## Work required
In the data below, one line contains "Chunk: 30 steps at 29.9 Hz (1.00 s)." and a later one contains "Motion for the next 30". Print both, with every line between them, exactly and alone.
Task inputs START
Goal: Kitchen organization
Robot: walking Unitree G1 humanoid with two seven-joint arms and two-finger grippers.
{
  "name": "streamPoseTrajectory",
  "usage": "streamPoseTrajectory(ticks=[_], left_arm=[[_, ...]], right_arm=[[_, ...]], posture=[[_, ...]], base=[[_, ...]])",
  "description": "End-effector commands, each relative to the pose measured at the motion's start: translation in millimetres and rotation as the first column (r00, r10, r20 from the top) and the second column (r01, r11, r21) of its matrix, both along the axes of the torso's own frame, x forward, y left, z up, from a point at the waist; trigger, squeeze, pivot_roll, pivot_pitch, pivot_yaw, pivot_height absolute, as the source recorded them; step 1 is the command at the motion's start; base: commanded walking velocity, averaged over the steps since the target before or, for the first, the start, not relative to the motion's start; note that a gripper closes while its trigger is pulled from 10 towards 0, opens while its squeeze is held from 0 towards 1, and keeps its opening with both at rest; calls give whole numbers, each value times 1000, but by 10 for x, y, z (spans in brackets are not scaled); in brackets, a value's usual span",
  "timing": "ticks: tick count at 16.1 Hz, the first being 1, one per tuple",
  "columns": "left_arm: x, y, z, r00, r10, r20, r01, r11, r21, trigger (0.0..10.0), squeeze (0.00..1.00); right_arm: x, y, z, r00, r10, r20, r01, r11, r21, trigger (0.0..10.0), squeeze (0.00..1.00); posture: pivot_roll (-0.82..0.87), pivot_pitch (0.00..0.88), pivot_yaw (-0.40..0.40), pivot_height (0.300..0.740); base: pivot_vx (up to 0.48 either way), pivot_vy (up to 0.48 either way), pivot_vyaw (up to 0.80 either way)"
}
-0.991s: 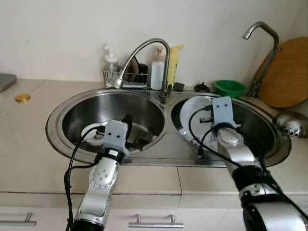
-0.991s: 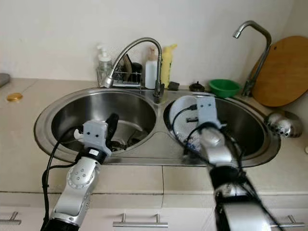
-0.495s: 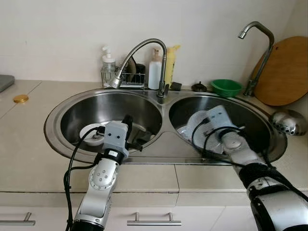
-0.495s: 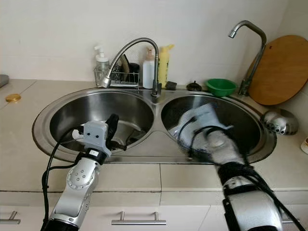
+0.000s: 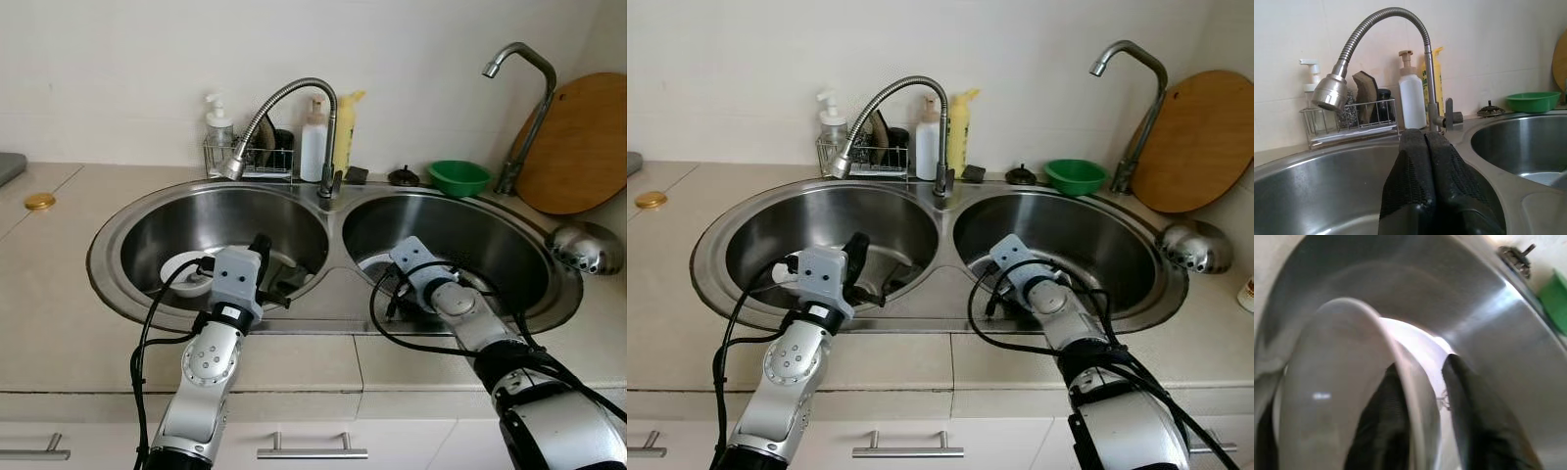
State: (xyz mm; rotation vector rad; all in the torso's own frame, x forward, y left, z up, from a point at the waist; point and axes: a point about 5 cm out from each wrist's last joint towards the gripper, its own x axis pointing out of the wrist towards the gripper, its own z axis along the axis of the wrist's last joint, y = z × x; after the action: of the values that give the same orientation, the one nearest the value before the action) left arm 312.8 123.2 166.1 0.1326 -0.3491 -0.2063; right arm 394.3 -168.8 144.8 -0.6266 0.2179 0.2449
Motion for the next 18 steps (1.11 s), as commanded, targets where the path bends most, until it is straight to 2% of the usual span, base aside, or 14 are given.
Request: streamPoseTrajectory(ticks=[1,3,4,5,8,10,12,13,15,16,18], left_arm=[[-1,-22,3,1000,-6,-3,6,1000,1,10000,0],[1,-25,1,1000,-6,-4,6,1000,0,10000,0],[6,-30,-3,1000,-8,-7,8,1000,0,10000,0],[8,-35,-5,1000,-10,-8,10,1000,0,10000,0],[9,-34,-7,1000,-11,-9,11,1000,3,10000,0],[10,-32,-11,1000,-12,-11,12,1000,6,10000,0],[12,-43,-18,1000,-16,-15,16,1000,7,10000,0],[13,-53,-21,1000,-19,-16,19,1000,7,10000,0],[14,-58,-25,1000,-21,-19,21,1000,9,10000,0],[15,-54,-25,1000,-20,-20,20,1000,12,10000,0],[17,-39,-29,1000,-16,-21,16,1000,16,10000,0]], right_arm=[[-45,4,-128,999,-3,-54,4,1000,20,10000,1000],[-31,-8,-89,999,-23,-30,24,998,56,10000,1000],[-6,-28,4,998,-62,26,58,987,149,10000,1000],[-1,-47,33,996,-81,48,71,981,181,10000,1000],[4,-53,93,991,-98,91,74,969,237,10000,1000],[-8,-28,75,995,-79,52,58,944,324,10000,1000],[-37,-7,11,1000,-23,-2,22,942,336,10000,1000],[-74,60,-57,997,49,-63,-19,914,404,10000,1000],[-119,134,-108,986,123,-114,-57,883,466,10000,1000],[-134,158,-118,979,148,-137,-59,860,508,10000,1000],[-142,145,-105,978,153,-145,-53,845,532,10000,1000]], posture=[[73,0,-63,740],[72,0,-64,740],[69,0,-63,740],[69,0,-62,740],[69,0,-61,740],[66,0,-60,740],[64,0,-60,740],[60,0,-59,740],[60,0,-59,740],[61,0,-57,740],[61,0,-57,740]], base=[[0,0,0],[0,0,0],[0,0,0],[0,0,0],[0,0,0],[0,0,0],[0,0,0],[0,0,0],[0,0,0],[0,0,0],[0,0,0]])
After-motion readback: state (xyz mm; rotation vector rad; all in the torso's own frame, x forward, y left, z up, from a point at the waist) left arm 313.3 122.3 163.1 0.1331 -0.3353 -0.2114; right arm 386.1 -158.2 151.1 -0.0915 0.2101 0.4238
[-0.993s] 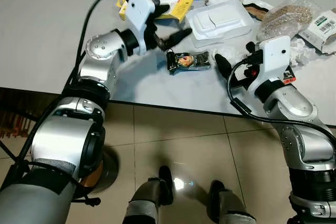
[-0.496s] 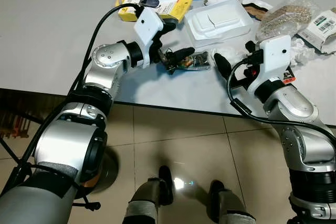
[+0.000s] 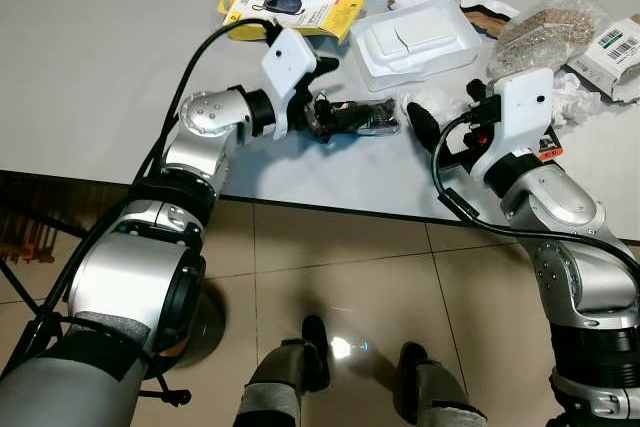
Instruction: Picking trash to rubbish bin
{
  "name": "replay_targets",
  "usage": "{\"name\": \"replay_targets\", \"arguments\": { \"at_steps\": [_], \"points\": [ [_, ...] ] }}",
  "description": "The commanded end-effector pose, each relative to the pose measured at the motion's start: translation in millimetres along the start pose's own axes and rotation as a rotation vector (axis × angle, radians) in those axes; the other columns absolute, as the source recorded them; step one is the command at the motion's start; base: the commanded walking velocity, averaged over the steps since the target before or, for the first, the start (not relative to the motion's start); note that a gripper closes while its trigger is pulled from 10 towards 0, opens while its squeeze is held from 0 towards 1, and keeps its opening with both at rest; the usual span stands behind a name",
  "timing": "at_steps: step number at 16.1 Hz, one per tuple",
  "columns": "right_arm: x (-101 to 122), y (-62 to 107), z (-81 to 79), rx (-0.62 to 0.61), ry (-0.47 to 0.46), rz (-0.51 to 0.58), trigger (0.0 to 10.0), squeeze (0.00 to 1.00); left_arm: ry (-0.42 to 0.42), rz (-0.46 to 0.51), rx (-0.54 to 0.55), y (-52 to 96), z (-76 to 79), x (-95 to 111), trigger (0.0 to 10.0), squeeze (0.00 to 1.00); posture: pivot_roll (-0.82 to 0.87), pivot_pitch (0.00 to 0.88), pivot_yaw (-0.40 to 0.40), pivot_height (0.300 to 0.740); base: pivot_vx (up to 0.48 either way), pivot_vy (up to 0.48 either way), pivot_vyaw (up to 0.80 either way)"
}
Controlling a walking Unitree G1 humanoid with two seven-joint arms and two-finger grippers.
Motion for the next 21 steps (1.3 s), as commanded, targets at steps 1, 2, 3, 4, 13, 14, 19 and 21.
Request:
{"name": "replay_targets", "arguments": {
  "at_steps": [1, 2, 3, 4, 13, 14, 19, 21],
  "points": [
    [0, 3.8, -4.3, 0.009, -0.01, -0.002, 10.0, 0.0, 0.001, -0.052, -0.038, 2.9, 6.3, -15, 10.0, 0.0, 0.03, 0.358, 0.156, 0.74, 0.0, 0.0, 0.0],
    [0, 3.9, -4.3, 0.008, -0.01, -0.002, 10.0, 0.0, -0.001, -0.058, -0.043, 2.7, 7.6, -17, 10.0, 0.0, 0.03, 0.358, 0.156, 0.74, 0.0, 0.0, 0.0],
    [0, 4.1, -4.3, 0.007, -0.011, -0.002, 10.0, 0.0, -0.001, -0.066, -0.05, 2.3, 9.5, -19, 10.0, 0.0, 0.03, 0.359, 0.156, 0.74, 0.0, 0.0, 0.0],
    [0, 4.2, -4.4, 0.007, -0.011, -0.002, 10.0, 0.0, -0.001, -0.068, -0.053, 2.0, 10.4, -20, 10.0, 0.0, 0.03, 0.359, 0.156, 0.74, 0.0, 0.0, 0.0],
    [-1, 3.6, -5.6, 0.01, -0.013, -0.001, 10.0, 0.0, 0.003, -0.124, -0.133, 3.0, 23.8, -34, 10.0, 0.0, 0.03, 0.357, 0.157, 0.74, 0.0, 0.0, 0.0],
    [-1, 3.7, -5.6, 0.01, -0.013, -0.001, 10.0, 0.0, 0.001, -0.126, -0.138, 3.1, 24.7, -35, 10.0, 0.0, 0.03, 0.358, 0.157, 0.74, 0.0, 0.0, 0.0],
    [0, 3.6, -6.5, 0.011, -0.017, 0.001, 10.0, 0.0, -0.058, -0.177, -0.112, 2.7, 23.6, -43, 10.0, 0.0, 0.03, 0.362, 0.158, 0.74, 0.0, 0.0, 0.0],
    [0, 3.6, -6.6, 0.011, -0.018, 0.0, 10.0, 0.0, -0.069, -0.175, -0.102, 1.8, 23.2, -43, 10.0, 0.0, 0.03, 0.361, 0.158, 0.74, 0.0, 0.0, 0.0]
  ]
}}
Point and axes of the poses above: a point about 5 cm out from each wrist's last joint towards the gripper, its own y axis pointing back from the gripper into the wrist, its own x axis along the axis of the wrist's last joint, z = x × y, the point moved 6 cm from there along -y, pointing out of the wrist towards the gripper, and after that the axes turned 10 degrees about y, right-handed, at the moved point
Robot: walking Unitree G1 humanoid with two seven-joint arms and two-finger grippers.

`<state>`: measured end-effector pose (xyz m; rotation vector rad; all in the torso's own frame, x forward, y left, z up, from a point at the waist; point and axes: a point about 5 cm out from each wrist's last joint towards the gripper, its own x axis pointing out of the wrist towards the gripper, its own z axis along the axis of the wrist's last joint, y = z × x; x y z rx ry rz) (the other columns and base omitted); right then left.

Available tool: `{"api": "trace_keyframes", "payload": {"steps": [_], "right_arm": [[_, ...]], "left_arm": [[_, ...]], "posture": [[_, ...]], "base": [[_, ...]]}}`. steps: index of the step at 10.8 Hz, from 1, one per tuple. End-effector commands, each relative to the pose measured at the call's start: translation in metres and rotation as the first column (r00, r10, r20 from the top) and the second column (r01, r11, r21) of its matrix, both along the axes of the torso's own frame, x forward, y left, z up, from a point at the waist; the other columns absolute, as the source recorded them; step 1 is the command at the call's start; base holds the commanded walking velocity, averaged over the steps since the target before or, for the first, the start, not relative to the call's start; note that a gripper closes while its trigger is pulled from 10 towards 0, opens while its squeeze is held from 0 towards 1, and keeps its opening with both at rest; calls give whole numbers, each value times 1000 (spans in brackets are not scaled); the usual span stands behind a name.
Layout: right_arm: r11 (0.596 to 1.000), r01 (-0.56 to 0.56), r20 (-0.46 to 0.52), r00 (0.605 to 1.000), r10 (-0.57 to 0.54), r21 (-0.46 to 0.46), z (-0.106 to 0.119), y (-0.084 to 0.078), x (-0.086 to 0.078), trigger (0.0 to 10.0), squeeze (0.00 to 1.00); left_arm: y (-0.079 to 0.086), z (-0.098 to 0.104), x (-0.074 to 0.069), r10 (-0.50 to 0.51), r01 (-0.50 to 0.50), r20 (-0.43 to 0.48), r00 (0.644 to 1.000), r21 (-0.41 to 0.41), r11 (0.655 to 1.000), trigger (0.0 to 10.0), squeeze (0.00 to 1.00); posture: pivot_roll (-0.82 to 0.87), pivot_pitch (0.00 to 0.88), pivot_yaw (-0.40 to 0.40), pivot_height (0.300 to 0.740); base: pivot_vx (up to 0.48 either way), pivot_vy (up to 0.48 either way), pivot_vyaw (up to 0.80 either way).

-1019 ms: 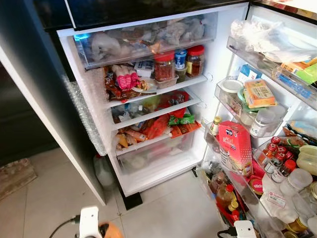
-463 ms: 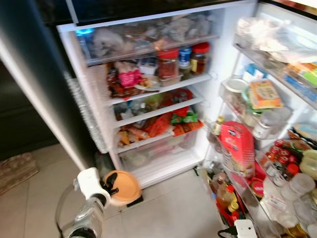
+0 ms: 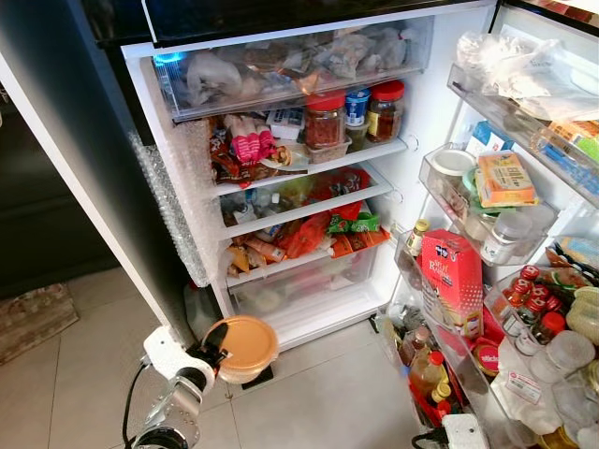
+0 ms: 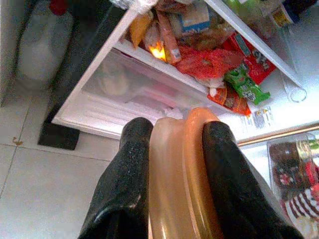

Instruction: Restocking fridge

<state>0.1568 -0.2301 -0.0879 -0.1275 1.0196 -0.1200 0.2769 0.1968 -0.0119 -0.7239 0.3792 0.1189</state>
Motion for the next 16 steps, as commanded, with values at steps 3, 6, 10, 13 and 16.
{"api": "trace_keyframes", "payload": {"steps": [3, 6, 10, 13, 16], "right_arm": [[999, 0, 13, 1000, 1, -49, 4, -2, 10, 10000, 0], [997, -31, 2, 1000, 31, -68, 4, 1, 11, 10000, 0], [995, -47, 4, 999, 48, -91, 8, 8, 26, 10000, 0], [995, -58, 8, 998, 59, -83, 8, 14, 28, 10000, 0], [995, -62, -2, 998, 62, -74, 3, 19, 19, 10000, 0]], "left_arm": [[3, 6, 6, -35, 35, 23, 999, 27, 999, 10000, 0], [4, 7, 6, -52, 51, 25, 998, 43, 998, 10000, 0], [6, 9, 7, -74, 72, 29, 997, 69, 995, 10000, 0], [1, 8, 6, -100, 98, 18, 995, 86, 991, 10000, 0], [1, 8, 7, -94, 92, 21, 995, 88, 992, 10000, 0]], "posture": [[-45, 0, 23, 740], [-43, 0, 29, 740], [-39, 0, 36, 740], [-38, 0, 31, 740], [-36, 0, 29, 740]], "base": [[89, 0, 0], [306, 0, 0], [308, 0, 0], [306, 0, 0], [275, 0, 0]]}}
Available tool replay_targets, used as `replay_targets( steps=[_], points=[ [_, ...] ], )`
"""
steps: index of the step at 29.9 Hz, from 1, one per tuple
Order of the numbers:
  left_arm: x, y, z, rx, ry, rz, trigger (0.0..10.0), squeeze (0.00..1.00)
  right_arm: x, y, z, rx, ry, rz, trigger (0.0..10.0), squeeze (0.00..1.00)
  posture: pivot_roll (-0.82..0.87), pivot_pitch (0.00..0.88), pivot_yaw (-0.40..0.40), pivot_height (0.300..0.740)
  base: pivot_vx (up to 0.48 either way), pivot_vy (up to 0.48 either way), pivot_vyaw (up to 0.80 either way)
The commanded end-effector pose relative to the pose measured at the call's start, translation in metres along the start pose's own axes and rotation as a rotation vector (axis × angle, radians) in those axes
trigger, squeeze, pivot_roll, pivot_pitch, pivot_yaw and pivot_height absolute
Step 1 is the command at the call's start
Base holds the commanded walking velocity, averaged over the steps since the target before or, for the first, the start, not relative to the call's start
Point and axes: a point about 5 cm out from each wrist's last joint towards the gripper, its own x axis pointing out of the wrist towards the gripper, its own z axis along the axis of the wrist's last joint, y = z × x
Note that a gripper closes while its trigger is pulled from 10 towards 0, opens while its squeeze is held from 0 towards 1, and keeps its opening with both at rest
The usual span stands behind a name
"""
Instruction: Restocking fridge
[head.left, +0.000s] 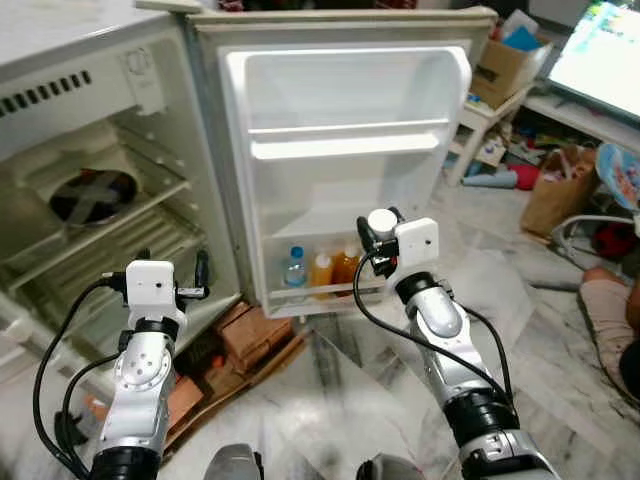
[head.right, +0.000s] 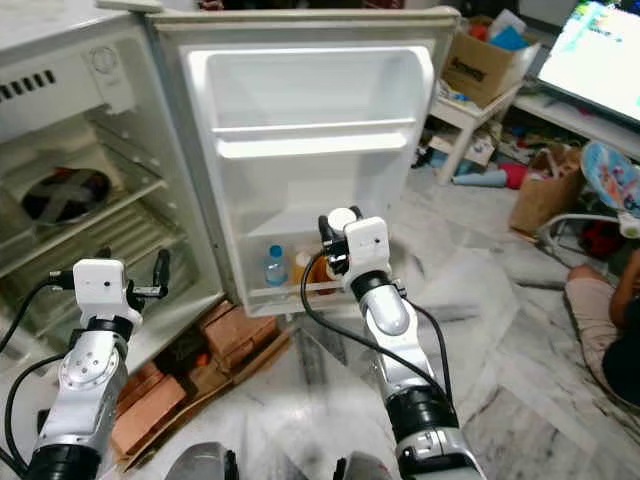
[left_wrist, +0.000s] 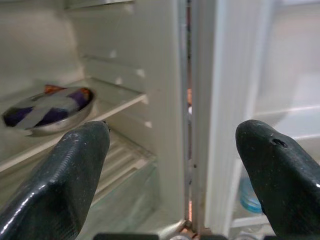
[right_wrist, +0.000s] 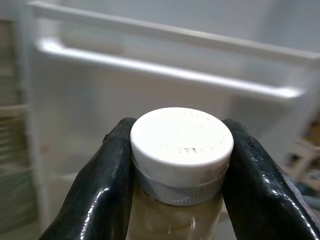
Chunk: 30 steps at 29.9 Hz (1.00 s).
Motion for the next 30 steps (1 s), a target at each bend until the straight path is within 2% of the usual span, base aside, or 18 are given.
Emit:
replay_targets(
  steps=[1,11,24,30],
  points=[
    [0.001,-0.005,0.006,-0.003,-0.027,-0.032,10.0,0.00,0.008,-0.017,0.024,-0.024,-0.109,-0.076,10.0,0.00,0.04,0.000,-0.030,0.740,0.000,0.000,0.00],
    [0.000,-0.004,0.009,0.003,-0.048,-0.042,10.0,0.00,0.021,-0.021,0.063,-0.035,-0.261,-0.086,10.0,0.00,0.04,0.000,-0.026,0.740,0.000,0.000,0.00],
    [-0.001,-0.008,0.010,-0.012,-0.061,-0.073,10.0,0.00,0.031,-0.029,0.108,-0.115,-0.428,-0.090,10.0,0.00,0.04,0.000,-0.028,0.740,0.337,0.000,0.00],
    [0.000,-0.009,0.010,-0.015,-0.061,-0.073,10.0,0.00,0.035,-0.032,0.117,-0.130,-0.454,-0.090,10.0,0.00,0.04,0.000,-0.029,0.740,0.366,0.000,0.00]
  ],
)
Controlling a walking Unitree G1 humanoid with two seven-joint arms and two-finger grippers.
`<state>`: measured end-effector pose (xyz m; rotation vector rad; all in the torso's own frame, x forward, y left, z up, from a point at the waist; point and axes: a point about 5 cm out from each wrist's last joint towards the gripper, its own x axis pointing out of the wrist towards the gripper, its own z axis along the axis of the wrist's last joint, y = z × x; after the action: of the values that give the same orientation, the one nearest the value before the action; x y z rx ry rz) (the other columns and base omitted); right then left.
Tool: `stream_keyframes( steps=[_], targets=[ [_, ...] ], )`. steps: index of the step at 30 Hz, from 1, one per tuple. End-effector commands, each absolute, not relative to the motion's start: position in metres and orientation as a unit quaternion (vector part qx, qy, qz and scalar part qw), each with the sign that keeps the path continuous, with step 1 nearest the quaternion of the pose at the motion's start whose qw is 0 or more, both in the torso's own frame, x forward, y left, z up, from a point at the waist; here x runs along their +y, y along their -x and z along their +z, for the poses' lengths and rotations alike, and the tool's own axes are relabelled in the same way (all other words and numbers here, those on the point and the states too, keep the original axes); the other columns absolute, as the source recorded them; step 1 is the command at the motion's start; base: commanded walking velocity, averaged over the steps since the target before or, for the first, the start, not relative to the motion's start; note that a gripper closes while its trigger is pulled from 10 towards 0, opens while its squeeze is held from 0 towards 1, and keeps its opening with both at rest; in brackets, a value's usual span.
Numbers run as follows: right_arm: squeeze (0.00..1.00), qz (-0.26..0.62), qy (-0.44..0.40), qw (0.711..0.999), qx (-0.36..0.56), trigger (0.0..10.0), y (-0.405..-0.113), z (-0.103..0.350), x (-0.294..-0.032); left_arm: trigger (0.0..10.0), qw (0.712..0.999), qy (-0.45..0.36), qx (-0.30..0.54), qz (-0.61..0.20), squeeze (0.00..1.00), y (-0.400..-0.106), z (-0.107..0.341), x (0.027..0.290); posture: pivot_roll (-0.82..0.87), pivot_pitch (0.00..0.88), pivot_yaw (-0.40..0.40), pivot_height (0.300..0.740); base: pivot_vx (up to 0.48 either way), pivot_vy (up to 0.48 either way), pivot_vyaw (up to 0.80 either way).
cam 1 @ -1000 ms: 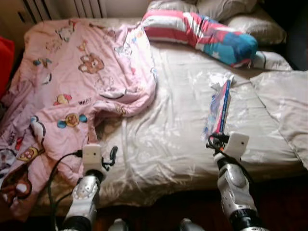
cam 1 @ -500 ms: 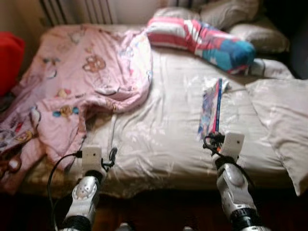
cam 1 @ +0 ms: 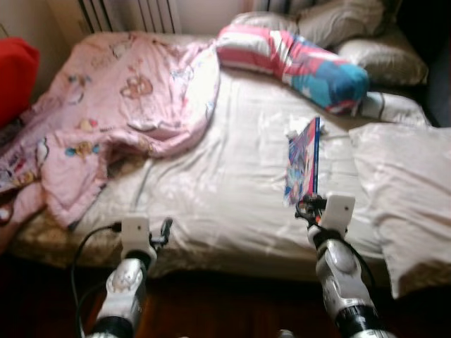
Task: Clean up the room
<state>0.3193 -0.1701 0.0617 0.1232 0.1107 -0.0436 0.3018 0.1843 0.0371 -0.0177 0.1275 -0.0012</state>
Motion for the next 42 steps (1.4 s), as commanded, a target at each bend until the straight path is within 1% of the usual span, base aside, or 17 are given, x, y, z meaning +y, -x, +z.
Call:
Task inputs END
## Response to this task
Chunk: 30 steps at 29.9 Hz (1.00 s).
Motion for the next 30 steps (1 s), a target at each bend until the straight path is within 2% of the usual span, base aside, or 18 are given.

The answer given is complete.